Discussions between Yahoo and Google over the future of their relationship once their search deal expires next month paved the way to the rumored proposal.

Yahoo's decision two years ago to use Google for its search engine results took the wind right out of Inktomi's sails, and now Inktomi is trying to get Yahoo back. Losing Yahoo as a partner would hurt Google's chances to revive the good old-fashioned blowout Internet IPO it has planned for an unspecified point in the future.

But would an acquisition be preferable to an IPO?

It certainly would be from the perspective of Yahoo, which has seen the upstart siphon away more and more of its search audience. One Skinsider says the Web portal--which already owns a few percent of Google--floated a purchase price of $700 million, which wasn't rich enough for a company clearly feeling its Internet oats after snatching the AOL contract out from under Overture and having been inducted into common English parlance as a verb.

The search engine's rumored counter-offer? A cool $2 billion.

Google and Yahoo both declined to comment.

Skintelligent analysis views an acquisition strategy as perhaps the best of three difficult choices for Yahoo in dealing with the growing Google threat.

One option is to pay more attention to search and start competing on both a technology and a marketing front to stem user defection to Google. Another option is to use Google's technology--continuing along the same path Yahoo has been following and that AOL has just chosen--which has the unfortunate side effect of shoring up an increasingly threatening competitor's business.

"Google is competing with Yahoo in an important business, so I think an acquisition could make some sense," said Lanny Baker, equity analyst with brokerage giant Salomon Smith Barney, who has been huddling with Yahoo and Overture top brass in recent days trying to make sense of the recently shifting alliances. "Search is an important, lucrative business, and a bigger opportunity than the portals have realized. I don't think (an acquisition) would be a strategic miscue at all; it would let Yahoo regain all the market share they've lost and put some pressure on Overture to share more of their economics."

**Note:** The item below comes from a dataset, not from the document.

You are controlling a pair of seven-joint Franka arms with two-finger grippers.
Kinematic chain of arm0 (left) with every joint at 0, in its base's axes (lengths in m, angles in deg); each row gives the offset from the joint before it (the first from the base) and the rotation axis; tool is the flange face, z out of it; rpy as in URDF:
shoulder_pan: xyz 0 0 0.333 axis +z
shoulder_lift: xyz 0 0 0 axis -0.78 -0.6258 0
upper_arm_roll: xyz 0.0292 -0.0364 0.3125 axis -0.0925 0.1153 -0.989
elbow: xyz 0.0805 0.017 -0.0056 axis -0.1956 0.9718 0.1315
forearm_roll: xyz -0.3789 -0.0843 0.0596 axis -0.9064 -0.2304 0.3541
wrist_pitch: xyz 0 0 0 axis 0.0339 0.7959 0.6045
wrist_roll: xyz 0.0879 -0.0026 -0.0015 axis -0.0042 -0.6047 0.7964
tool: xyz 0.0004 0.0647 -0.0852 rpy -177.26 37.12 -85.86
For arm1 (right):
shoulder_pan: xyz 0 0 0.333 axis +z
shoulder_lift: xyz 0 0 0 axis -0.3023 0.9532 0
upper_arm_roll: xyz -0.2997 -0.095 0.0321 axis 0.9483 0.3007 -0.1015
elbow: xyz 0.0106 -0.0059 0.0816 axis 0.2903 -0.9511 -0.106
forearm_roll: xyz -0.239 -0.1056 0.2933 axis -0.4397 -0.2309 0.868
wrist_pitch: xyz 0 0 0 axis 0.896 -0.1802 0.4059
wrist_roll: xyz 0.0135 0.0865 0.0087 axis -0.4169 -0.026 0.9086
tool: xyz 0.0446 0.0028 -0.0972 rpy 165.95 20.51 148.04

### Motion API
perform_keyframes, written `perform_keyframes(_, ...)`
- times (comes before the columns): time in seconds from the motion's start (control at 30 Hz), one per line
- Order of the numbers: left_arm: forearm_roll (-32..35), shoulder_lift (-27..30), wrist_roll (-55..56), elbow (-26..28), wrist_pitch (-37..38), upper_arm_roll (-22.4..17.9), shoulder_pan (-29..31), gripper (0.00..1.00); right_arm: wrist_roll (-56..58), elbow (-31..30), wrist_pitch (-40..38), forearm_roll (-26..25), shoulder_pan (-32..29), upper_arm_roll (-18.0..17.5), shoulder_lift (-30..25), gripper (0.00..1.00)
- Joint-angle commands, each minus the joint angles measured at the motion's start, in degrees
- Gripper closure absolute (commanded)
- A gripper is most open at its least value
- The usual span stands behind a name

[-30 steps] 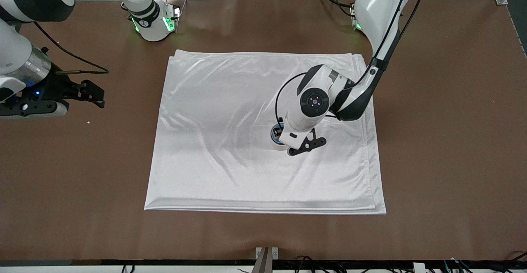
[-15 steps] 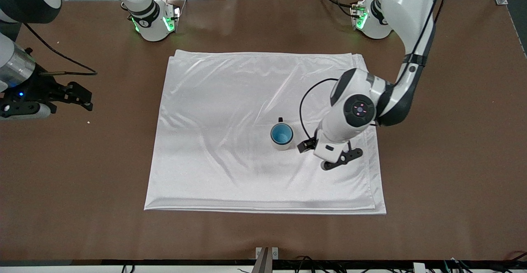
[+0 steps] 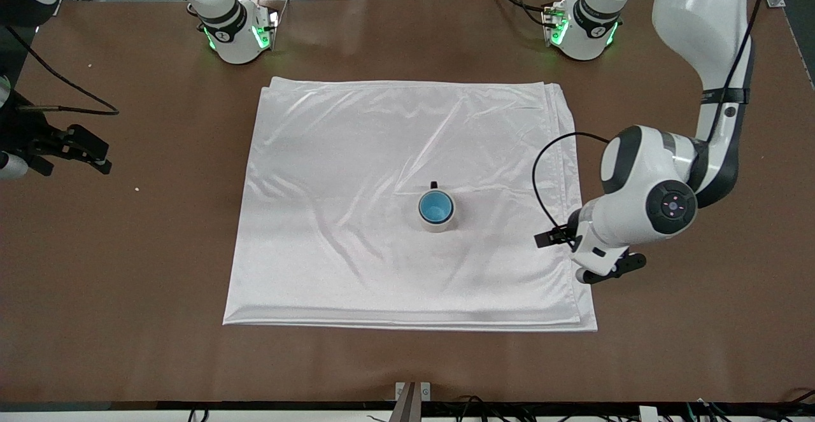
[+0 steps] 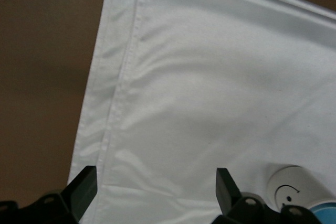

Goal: Place blue cup into white mug on cloth

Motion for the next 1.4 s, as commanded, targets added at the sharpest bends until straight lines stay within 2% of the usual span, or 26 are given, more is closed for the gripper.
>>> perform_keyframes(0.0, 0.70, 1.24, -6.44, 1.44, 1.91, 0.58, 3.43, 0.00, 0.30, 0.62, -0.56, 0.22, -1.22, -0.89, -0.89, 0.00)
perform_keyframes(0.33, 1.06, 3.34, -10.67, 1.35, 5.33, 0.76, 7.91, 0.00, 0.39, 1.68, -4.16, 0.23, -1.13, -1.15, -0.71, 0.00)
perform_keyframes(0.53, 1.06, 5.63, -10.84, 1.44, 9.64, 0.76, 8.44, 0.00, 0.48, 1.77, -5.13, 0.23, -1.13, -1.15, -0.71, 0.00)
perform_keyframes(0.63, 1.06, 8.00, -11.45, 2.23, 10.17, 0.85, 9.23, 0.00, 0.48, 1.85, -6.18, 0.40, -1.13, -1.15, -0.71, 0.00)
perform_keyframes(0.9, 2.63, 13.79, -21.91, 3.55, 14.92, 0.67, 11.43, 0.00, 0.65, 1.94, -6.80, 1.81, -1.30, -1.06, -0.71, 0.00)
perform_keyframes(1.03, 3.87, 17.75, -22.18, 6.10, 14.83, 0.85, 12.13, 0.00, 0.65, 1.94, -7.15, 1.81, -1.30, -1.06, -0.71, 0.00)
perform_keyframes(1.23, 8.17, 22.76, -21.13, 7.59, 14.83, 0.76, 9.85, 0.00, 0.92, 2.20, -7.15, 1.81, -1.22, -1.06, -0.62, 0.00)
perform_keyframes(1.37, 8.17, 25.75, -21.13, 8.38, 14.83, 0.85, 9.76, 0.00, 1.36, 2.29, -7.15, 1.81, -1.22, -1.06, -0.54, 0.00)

Other sources said the rumored negotiation would have been more plausible last month--when it is supposed to have taken place. But it wouldn't be smart now that Yahoo has signed a three-year deal with Overture (the search company formerly known as GoTo) for paid listings.

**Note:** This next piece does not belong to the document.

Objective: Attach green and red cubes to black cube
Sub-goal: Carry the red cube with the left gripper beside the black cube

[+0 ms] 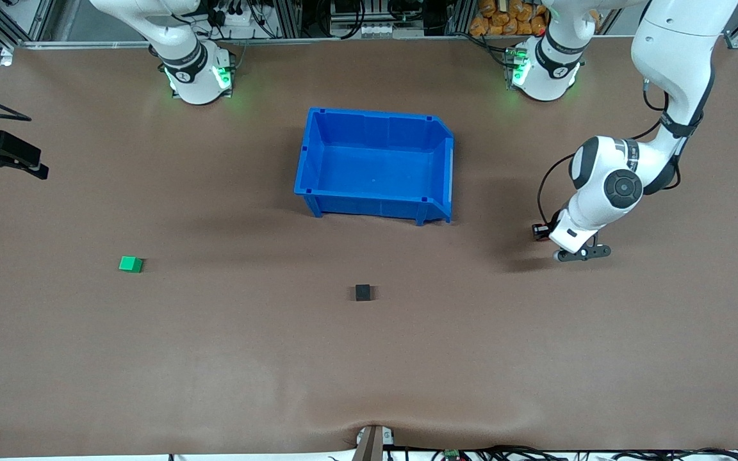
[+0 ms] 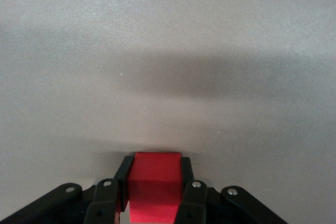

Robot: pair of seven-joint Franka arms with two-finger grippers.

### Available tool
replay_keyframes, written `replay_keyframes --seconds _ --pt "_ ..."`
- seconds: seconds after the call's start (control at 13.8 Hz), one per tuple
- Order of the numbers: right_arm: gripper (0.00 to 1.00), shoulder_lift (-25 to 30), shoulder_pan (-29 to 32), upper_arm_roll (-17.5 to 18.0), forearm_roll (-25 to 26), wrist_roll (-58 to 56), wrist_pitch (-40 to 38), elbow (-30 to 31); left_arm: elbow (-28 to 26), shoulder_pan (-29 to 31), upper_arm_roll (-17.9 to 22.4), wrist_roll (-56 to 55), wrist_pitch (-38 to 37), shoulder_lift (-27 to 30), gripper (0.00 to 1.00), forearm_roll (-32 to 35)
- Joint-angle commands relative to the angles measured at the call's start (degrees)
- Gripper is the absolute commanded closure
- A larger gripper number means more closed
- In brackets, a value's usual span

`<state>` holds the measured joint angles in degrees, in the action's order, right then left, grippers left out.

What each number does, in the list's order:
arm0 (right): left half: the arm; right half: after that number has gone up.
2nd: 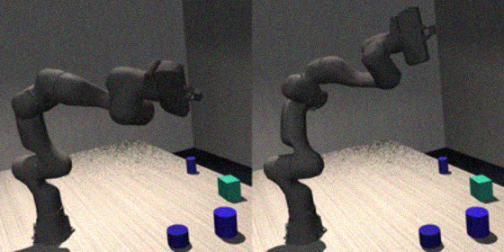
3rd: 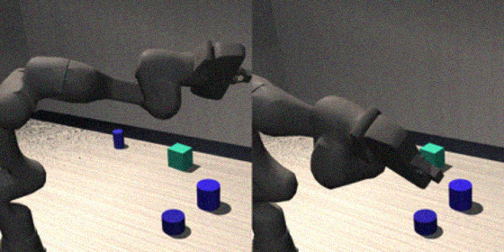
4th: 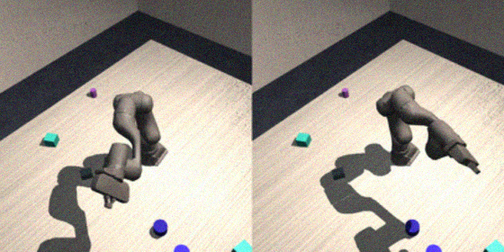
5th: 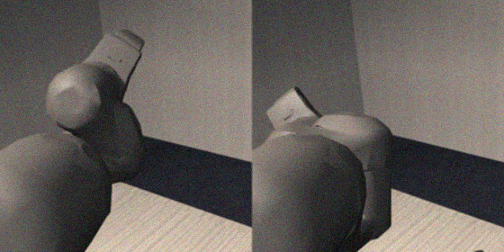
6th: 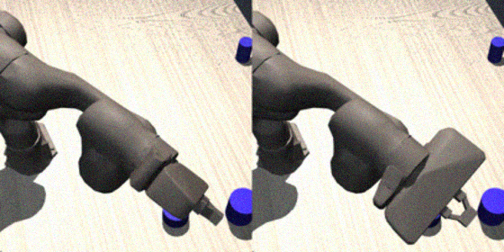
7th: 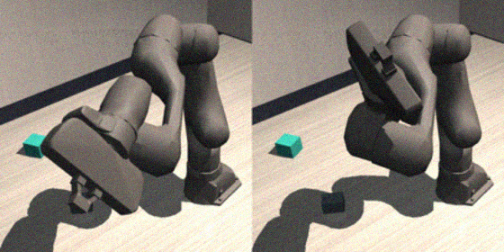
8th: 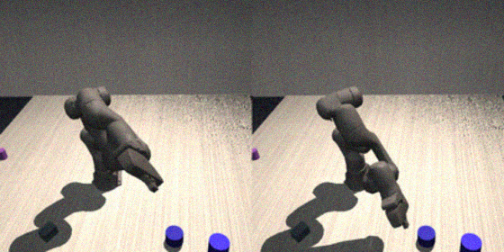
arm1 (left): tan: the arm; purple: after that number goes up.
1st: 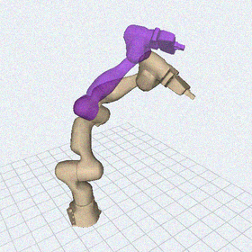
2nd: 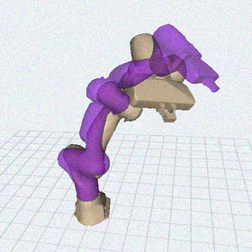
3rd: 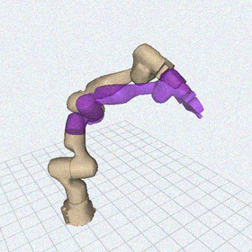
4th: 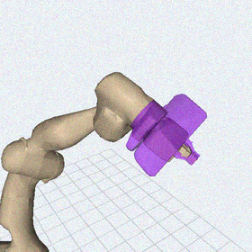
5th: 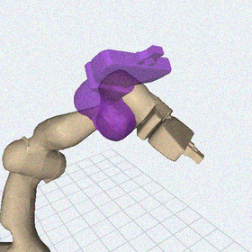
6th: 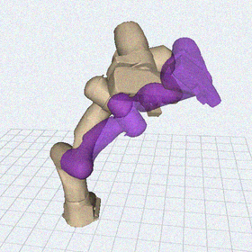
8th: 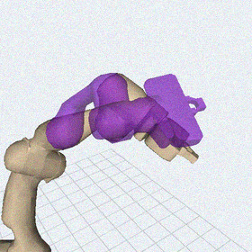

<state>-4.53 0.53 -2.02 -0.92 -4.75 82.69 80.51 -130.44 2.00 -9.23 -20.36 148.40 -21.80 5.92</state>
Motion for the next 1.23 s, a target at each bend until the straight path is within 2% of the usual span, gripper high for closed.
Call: replay_keyframes --seconds 0.0,0.22,0.51,0.8,1.16 --pt "0.0 0.14 0.44 0.27 -0.75 0.71 0.19 -0.09 0.71 -0.42 -0.52 -4.07 0.23 -0.17 1.0 1.55" --pt "0.0 0.14 0.52 0.27 -0.75 0.71 0.19 -0.09 2.46 -0.42 -1.22 -8.02 -0.12 0.27 1.0 1.55" --pt "0.0 0.14 0.35 0.27 -0.75 0.62 0.19 -0.09 7.37 -0.51 -2.01 -15.13 -0.48 -0.34 1.0 0.85" --pt "0.0 0.14 0.17 0.27 -0.75 0.71 0.1 -0.09 16.68 -3.4 -2.1 -33.39 -1.71 -4.82 1.0 -0.21" --pt "0.0 0.14 0.44 0.27 -0.75 0.71 0.1 -0.09 32.32 -11.39 -2.02 -63.33 -2.05 -15.09 1.0 -0.21"
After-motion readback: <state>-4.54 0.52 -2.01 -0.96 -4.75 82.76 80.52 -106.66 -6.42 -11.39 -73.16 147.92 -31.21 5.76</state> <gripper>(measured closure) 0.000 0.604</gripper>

"It wouldn't make a lot of sense for Yahoo to do that deal now," said Jeff Fieler, analyst with investment bank Bear Stearns--and not only because Yahoo just shelled out for another paid-results provider. Google as a Yahoo unit would be worth less, Fieler observed, as it would be unable to pull off deals like this month's AOL coup.

Besides, a $2 billion counter-offer indicates some ambivalence on Google's part about the prospect of being acquired in the first place.

It wasn't so long ago that acquisition interest was unreciprocated in the other direction. In what in hindsight one could call a $2 billion mistake, Yahoo turned Google down when the nascent search company approached it in 1998 about an acquisition.

In recent years, Google's wild growth and building spree--it's added a directory, white pages, live advice services and other features--has fueled speculation that it could parlay its growing and loyal audience to develop a full-service portal to rival Yahoo itself.

Skintelligent analysis suggests another, more likely way Google could become a thorn in Yahoo's side: Its knack for creating technology it licenses to various portals could expand beyond search to portal-type applications, say, for chat rooms or personals ads. An acquisition by Yahoo now could ward off potential proliferation of easily adopted Google applications for a new generation of aspiring Yahoo competitors.

"Google has been a textbook in how 'powered by' is a very viable business model," said one of our more Skintillating correspondents. Yahoo is "very interested. They are smart to be interested...Google with a few switches could give Yahoo yet another headache. Google is probably a near-term discussion point that is both needing to be addressed but also distracting to longer-term strategy. And it's all about long-term strategy in the Valley these days."